61% des Français ont été touchés par une cyberattaque au cours de l'année

Tik Tok, Ten Ten, Instagram, WhatsApp, IA intégrées dans les smartphones, etc., les Français pratiquent et consomment les nouvelles technologies et passent plus de trois heures par jour avec leurs applications mobiles. C'est dire la quantité de données qui sont échangées dans un contexte où plus de deux milliards de téléchargements ont été effectués en un an , mais… que deviennent-elles ? Ipsos a réalisé pour Cybermalveillance.gouv.fr une enquête d'opinion auprès des Français pour évaluer leur conscience des risques et leur niveau de vigilance face aux cyberattaques.

Les Français et les nouvelles technologies : une relation ambivalente
 

Les réseaux sociaux sont souvent suspectés de les traiter pour personnaliser les publicités, de revendre à d'autres entreprises les données d'identification et de navigation dont elles disposent, sans oublier celles qui impliquent toutes les interactions de chaque utilisateur .
Les Français ont conscience des risques associés à Internet et à la fréquentation assidue des réseaux : ce n'est pas un hasard si 75% d'entre eux considèrent que « l'accès aux réseaux sociaux devrait être interdit aux enfants âgés de moins de 14 ans » et si 80% souhaitent que les smartphones soient interdits à l'école.

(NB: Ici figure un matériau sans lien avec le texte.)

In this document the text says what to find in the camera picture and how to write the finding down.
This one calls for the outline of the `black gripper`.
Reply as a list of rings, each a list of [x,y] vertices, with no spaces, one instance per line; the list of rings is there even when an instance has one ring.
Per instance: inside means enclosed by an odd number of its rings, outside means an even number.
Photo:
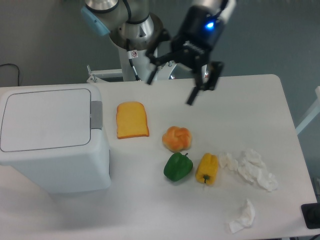
[[[169,32],[165,28],[161,29],[149,43],[145,52],[145,56],[154,65],[146,83],[152,84],[160,66],[175,61],[193,73],[194,87],[186,101],[187,105],[193,105],[199,91],[214,91],[224,63],[221,61],[209,63],[206,82],[204,82],[202,75],[202,67],[208,64],[210,53],[224,30],[225,21],[220,18],[222,11],[220,6],[212,10],[203,5],[192,5],[172,40]],[[155,50],[159,45],[170,40],[171,51],[161,56],[155,56]]]

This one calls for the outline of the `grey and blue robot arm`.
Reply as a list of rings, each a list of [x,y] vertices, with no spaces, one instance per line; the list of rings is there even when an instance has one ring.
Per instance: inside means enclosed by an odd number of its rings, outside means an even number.
[[[180,64],[191,71],[194,87],[187,104],[200,91],[213,91],[224,68],[210,53],[227,25],[234,0],[195,0],[175,36],[150,12],[147,0],[87,0],[81,14],[100,36],[118,48],[123,80],[151,84],[164,66]]]

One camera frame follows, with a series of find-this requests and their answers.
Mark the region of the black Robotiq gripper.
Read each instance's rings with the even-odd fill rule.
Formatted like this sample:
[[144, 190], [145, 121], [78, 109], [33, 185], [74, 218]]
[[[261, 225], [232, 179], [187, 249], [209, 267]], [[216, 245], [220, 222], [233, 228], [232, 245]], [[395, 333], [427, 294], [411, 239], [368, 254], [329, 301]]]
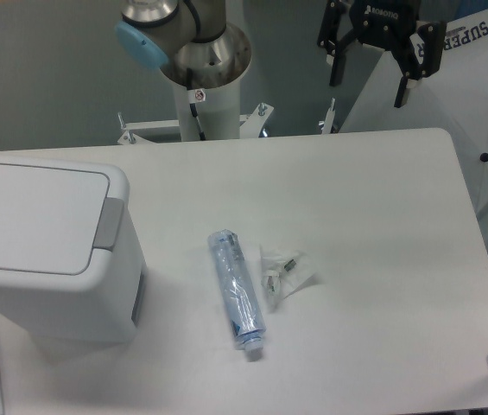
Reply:
[[[349, 15], [352, 28], [338, 38], [345, 14]], [[393, 56], [402, 72], [394, 107], [404, 106], [409, 81], [439, 71], [447, 31], [445, 21], [426, 22], [416, 27], [418, 19], [418, 1], [326, 1], [317, 46], [325, 50], [332, 62], [329, 86], [342, 82], [345, 51], [354, 41], [389, 50], [393, 39]], [[421, 61], [410, 39], [412, 34], [418, 34], [422, 40]]]

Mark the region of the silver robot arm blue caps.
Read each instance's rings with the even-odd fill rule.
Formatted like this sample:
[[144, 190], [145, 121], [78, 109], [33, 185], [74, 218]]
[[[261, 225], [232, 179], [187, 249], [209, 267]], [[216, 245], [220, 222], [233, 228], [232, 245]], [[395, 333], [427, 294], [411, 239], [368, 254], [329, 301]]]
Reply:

Des Français plus prudents mais encore vulnérables aux cybermenaces
 

Ils deviennent aussi plus prudents eux-mêmes comme le montre l'enquête d'Ipsos pour Cybermalveillance.gouv.fr . 88% disent faire attention aux informations divulguées sur les réseaux sociaux et 85% vérifier l'authenticité et de la sécurité d'un site avant un achat. 
Ils y sont incités à la fois par les messages gouvernementaux, la médiatisation des problème rencontrés par les Internautes et par leur propre expérience, 73% des Français ayant été confrontés à une tentative d'hameçonnage, menace principale et porte d'entrée vers d'autres cybermalveillances. 61% déclarent avoir été victimes d'au-moins une attaque durant l'année écoulée (virus informatique, fraude, ordinateur bloqué, piratage de comptes, menaces de diffusion de contenus intimes), 24% avoir été touchés par un piratage de compte en ligne (messagerie, réseaux sociaux, banque...), 20% avoir été contactés par un faux conseiller bancaire, 11% à avoir subi un cyberharcèlement.
Les cibles les plus vulnérables sont les femmes âgées de 18 à 34 ans alors que celles de plus de 35 ans sont a priori beaucoup plus vigilantes : 81% des premières déclarent vérifier l'authenticité et la sécurité d'un site avant un achat contre 90% des plus de 55 ans. Les 18 à 34 ans sont aussi les moins nombreuses (47%) à utiliser un antivirus et à mettre régulièrement à jour leur PC.

Inciter les Français à rester vigilants et échanger pour limiter les risques
 

Alors que les cyber-malveillances vont se perfectionner, en utilisant notamment les IA génératives (deepfakes voix…), il faut encourager les Français à être proactifs, 46% d'entre eux se renseignant sur Internet pour s'informer des risques, un chiffre qui laisse de larges possibilités d'optimisation.
Il faut aussi les encourager à parler : seuls 12% des Français ayant effectué un virement sur le compte d'un escroc en pensant régler une facture en ont parlé à leurs proches.se renseigner et en parler autour d'eux.  Au contraire, Pplus les victimes d'une cyber-attaque en parlent, plus elles permettent de sensibiliser à ses conséquences, perdre de l'argent bien sûr, mais aussi vivre des perturbations psychologiques. 24% des Français qui ont vécu une situation de cyberharcèlement au cours de l'année disent avoir subi des troubles comme perte de confiance en eux, anxiété ou états dépressifs.
Il est d’autant plus important d’alerter sur les risques cyber que, si 63% des Français s’estiment bien informés et sensibilisés aux dangers d’Internet, seuls 50% ayant reçu un message d’hameçonnage n’y ont pas donné suite, ce qui veut dire que 1 sur 2 peut être tombé dans son piège.

 


A propos de cette étude

Etude réalisée en ligne sur la plateforme Ipsos.Digital du 28 juin et le 12 août 2024 auprès d'un échantillon représentatif de 3100 Français âgés de 18 à 75 ans.